_Directions_
Could you copy the records below exactly, leaving out any pictures they include?

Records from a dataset
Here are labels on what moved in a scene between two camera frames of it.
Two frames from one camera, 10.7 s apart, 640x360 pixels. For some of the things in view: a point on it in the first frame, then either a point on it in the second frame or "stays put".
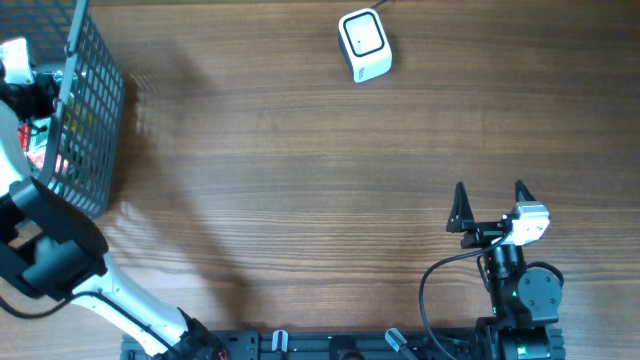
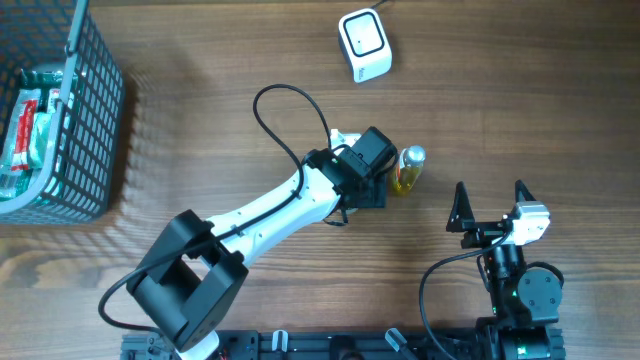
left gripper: [51, 90] → [366, 181]
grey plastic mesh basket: [85, 140] stays put
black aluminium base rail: [336, 345] stays put
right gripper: [461, 210] stays put
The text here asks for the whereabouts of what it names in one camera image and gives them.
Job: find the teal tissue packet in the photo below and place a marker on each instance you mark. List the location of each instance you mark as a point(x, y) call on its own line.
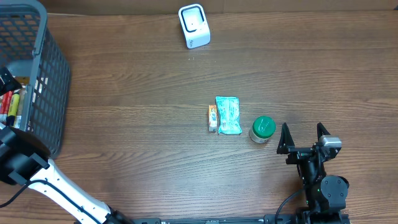
point(229, 114)

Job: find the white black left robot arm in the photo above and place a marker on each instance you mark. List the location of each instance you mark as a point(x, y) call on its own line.
point(26, 161)

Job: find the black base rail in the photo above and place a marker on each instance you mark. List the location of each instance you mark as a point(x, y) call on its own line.
point(267, 219)

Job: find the red snack bar packet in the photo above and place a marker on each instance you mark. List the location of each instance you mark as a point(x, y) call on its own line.
point(5, 106)

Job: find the beige snack pouch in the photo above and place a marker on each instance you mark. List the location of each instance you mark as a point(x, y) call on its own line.
point(24, 81)

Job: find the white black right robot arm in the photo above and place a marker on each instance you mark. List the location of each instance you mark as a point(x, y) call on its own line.
point(325, 194)

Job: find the yellow black marker pen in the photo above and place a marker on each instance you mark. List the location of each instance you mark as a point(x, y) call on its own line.
point(13, 107)

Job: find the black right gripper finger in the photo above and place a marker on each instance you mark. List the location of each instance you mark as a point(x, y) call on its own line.
point(321, 131)
point(286, 142)

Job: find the white barcode scanner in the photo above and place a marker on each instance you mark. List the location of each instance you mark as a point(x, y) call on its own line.
point(194, 25)

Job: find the grey plastic basket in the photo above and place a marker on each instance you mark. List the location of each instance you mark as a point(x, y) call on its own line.
point(28, 49)

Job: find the green lid jar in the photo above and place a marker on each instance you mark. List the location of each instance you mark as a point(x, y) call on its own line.
point(262, 129)

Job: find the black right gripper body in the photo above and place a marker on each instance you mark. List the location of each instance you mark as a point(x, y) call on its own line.
point(298, 154)

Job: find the orange tissue packet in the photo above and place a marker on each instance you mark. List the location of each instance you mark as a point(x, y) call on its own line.
point(212, 118)

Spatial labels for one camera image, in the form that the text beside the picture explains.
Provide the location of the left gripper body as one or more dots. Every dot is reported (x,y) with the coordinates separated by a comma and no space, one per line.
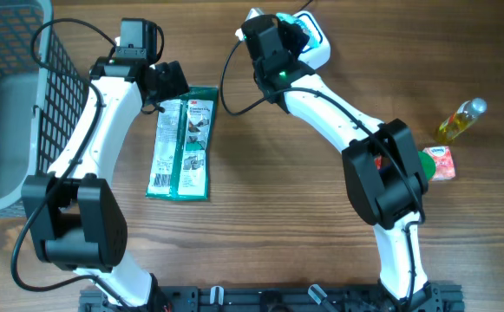
(160,83)

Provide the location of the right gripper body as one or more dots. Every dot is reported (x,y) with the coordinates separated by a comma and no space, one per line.
(291,41)

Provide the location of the mint green wipes pack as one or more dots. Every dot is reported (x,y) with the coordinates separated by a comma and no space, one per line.
(303,26)

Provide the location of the green 3M gloves package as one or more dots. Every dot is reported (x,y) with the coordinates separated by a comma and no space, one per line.
(180,167)

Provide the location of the red stick sachet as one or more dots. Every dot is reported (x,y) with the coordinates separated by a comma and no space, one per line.
(378,162)

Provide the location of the green lid round container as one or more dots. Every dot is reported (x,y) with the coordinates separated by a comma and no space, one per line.
(428,165)

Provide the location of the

_The completed task_
Here are labels on what moved in a scene between two camera frames of it.
Two frames from one camera, 10.7 s apart, 640x360 pixels. For some of the things in view: a point on it in the first frame, then either a point on it in the second frame or "stays put".
left gripper: [51, 90] → [366, 181]
grey plastic mesh basket: [85, 140] stays put
black aluminium base rail: [336, 345] stays put
right gripper: [461, 210] stays put
The text here asks for the whereabouts of what it names in one camera image and gives them.
Job: find the teal tissue packet in the photo below and place a marker on each instance you mark. List the location of each instance you mark as a point(x, y) call on its own line.
point(229, 114)

Job: find the white black left robot arm in the photo above and place a marker on each instance you mark. List the location of each instance you mark as a point(x, y) call on its own line.
point(26, 161)

Job: find the black base rail in the photo above and place a marker on each instance you mark. List the location of each instance you mark as a point(x, y) call on its own line.
point(267, 219)

Job: find the red snack bar packet in the photo above and place a marker on each instance you mark. List the location of each instance you mark as a point(x, y) call on its own line.
point(5, 106)

Job: find the beige snack pouch in the photo above and place a marker on each instance you mark. List the location of each instance you mark as a point(x, y) call on its own line.
point(24, 81)

Job: find the white black right robot arm in the photo above and place a marker on each instance you mark. List the location of each instance you mark as a point(x, y) call on its own line.
point(325, 194)

Job: find the yellow black marker pen in the photo above and place a marker on each instance you mark. List the location of each instance you mark as a point(x, y) call on its own line.
point(13, 107)

Job: find the black right gripper finger in the photo above and place a marker on each instance you mark. List the location of each instance you mark as a point(x, y) call on its own line.
point(321, 131)
point(286, 142)

Job: find the white barcode scanner in the photo above and place a marker on each instance you mark. List the location of each instance you mark as a point(x, y) call on its own line.
point(194, 25)

Job: find the grey plastic basket in the photo above and place a marker on each instance you mark. List the location of each instance you mark as a point(x, y) call on its own line.
point(28, 49)

Job: find the green lid jar in the photo above and place a marker on each instance you mark. List the location of each instance you mark as a point(x, y) call on its own line.
point(262, 129)

Job: find the black right gripper body in the photo above and place a marker on each instance you mark. List the location of each instance you mark as a point(x, y) call on its own line.
point(298, 154)

Job: find the orange tissue packet in the photo above and place a marker on each instance you mark. List the location of each instance you mark as a point(x, y) call on its own line.
point(212, 118)

Spatial labels for one camera image, in the form that the text beside the picture explains.
Provide the location of the left gripper body as one or more dots. Every dot is reported (x,y) with the coordinates separated by a comma and no space, one per line.
(160,83)

Provide the location of the right gripper body as one or more dots. Every dot is reported (x,y) with the coordinates separated by a comma and no space, one per line.
(291,41)

Provide the location of the mint green wipes pack as one or more dots. Every dot is reported (x,y) with the coordinates separated by a comma and no space, one per line.
(303,26)

Provide the location of the green 3M gloves package as one or more dots. Every dot is reported (x,y) with the coordinates separated by a comma and no space, one per line.
(180,167)

Provide the location of the red stick sachet as one or more dots. Every dot is reported (x,y) with the coordinates separated by a comma and no space, one per line.
(378,162)

Provide the location of the green lid round container as one or more dots. Every dot is reported (x,y) with the coordinates separated by a comma and no space, one per line.
(428,165)

Provide the location of the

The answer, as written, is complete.